だから、ぼくたちがほんとに存在できるかどうかは、今のみんな次第なんだ」
そうか、案内人の正体は、未来の転入生やったんか。未来のために今のクラスを守ろうと、みんなを導いとったんや。
「じゃ、行こうか」
リョウくんは歩き出した。そしてみんなも。最後に、あの木の所へ行くんやな。
「『今』って、けっこうカルく考えてたけど、ほんとはすごく重いんだね」
亜由美ちゃんが言う。
「うん。未来が全部、ここにのっかってるんだもんね」
と未央ちゃん。
確かにそうかもな。でもだからって、いつも緊張する事はないんやで。時おりそれを自覚すりゃ、それで充分なはずや。
「ああ、なんかいろいろあって、もう頭クタクタ」
なさけない声を出すんは福長や
「これが夢だったらおもしろいよね」
ジェイムスは気楽に言いよる。ほんま、これは夢かもしれへんな。けど夢ってやつも、じつは現実の一部なんやで。
そしてみんなは、あの日に植えた記念樹を取り囲んだ。まだ貧弱な木の横には、白い札が打ち込んである。
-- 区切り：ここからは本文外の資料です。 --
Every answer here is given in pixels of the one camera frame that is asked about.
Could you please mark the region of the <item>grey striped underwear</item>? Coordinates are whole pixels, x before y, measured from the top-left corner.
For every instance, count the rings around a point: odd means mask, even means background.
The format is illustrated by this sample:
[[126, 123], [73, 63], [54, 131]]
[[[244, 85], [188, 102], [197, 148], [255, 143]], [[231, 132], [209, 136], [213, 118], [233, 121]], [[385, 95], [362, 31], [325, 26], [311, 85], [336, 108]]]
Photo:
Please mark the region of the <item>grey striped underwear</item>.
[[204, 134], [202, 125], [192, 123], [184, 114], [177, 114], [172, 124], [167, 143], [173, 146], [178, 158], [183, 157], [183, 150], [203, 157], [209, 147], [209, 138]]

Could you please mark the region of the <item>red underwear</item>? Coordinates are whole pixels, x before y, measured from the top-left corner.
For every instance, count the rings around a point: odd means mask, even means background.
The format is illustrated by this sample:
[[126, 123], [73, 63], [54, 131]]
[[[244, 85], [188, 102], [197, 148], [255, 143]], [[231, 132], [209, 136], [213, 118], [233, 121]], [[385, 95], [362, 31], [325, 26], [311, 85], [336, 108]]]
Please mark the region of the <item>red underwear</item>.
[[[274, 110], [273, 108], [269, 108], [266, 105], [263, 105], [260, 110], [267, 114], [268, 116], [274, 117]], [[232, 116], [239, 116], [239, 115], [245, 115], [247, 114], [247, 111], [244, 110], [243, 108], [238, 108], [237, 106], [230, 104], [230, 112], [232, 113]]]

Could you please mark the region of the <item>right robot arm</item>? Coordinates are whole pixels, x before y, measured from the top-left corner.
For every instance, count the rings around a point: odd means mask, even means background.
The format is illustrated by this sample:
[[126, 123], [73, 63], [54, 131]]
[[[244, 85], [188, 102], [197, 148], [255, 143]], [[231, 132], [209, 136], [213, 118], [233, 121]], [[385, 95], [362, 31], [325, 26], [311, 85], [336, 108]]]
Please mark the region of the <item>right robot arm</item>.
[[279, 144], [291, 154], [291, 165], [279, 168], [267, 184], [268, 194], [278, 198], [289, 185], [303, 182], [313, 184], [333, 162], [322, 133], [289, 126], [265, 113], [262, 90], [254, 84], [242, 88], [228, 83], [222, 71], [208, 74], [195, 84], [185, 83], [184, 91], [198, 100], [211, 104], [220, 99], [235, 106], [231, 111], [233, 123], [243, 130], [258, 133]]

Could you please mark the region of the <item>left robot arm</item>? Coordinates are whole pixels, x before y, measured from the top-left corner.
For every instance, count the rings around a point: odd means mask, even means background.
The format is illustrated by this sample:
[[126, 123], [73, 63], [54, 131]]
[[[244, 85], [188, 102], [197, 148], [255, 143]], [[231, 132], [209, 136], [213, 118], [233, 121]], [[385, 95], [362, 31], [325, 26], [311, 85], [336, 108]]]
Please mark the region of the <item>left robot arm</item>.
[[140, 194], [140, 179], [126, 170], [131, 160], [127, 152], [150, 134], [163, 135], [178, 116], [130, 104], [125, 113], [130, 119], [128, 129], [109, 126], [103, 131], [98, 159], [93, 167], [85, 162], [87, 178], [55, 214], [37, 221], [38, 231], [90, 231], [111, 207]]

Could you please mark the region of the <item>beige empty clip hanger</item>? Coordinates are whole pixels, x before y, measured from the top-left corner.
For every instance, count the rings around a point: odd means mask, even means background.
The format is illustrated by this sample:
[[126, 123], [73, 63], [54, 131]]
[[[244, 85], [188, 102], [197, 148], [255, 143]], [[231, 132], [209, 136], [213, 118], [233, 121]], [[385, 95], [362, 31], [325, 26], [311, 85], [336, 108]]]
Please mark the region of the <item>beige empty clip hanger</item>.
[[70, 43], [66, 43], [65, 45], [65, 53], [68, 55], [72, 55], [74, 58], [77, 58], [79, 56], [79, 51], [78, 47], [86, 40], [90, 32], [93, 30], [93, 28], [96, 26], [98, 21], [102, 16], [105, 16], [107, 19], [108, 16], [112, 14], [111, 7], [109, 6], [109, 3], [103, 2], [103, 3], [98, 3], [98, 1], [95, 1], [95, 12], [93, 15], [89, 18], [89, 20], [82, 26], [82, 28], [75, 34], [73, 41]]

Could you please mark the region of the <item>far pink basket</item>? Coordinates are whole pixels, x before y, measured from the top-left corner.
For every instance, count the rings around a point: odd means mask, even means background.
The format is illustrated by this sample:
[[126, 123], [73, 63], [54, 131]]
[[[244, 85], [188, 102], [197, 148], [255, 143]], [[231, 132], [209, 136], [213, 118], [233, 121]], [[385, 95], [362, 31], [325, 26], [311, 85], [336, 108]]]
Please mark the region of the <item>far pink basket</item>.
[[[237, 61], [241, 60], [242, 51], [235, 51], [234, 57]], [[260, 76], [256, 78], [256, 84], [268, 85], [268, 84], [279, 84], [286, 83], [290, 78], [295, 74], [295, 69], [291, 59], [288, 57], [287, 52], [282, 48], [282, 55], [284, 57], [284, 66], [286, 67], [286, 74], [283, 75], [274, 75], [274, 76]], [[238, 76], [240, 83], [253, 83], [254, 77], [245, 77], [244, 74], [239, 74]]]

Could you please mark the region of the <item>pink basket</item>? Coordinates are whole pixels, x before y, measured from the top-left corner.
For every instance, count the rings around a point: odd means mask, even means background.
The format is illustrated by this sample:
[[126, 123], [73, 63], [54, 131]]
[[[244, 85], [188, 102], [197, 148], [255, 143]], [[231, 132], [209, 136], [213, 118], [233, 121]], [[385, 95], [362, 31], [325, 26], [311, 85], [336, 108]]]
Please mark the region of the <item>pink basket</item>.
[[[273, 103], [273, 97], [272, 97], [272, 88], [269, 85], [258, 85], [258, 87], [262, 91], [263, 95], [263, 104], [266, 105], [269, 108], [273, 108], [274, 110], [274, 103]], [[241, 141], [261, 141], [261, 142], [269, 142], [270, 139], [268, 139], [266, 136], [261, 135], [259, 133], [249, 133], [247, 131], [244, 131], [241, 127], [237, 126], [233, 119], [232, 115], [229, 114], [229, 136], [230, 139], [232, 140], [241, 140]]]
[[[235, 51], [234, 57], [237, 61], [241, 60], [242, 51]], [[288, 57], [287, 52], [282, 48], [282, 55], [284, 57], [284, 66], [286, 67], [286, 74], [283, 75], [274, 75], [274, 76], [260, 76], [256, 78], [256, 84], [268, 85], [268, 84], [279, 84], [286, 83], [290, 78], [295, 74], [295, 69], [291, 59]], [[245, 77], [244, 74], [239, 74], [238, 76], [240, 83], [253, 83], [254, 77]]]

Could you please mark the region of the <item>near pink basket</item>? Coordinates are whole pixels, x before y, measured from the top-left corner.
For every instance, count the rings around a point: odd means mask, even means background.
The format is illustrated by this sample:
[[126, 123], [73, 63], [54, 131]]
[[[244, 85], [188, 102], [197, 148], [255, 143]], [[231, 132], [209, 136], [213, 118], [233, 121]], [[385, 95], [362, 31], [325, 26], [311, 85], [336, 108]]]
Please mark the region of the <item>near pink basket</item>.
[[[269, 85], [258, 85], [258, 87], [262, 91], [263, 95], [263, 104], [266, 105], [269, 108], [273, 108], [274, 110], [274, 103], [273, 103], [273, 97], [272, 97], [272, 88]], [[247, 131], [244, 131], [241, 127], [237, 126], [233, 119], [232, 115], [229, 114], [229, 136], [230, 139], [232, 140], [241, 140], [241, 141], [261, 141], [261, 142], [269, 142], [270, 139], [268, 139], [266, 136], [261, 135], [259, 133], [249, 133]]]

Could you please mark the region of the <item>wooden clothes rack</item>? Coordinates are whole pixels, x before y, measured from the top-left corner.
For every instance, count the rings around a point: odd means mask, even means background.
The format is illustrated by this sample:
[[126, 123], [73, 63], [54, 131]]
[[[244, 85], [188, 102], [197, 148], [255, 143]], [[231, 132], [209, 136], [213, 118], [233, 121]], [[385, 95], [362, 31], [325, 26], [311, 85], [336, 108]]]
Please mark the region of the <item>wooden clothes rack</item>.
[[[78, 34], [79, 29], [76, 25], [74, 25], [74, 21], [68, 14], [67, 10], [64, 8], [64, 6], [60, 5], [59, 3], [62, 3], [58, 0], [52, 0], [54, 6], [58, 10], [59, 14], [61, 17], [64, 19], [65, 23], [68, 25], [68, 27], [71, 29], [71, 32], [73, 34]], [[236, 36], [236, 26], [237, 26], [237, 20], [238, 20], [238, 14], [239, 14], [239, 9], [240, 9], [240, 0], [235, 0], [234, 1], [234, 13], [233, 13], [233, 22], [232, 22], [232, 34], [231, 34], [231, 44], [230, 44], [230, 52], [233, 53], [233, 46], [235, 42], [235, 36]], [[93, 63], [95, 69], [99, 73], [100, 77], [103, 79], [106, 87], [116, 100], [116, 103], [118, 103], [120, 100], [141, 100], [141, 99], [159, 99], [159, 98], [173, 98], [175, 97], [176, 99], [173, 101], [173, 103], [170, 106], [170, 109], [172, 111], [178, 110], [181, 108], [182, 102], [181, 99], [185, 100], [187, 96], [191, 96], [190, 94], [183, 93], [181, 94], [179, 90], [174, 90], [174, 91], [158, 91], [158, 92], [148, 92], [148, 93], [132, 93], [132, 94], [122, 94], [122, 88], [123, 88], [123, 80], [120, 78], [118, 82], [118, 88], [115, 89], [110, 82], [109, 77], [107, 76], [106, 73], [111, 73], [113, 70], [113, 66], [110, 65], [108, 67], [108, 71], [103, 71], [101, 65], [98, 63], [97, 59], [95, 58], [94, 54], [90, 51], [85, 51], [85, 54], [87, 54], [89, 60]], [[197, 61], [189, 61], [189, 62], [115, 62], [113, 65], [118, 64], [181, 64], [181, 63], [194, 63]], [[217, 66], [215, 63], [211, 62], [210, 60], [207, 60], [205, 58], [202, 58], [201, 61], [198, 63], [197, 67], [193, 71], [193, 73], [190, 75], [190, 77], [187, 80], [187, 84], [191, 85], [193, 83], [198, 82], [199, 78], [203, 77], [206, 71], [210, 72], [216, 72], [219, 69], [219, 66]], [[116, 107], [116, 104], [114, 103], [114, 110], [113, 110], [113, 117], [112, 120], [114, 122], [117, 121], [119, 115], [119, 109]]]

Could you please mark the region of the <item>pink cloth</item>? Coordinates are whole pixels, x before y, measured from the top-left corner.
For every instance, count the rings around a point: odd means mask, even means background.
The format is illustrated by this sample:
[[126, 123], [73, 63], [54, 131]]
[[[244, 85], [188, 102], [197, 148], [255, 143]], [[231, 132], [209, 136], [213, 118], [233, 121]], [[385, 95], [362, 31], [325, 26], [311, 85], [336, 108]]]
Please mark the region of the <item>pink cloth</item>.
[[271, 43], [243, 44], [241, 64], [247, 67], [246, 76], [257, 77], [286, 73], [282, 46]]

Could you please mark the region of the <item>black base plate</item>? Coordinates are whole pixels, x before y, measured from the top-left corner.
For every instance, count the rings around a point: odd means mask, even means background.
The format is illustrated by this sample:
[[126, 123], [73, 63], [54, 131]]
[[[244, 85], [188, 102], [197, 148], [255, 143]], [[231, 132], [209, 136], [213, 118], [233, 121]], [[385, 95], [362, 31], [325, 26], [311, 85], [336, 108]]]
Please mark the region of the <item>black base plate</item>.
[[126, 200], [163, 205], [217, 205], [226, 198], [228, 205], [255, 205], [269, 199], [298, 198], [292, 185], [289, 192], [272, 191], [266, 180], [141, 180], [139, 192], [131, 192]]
白い札に書かれとうのは、あの日の日付け、そしてみんなの名前や。
「十六人、みんなの木、だったよな」
と市役所。
「十六人? ぼくたち全部で十六人だっけ?」
ブランド、いいかげん俺の事も思い出してくれや。
「わたしら生徒は十五人だけど、クラスにはあともう一人……」
明子ちゃん、そうやな、担任も含めて一つのクラスやな。
「思い出した!」
実咲ちゃん、ようやく思い出してくれたんか!
「早く教室戻らなきゃ。黒板消し、仕掛けてたんだ!」
エピローグ
気が付くと、俺は廊下の途中、曲がり角の手前に出席簿を抱えて立っとった。
裏の窓越しに、ドアに黒板消しを仕掛けよるのが見えとる。
なさけなくなるわ。まさか学級委員の実咲ちゃんが、黒板消しを仕掛けとったとはな。
……まあええわ。こんなイタズラくらい、大目に見たろう。十年先へ向けてこれから変わってゆくはずのクラスを、静かに見守っていくとしようや。
それにしても、手際の悪いやっちゃなあ。黒板消し一つ仕掛けるのに、いったいいつまでかかるねん。
しびれをきらした俺は、教室の後ろのドアに回った。
そしてドアに手をかけ……、ん? なんか忘れとるような……。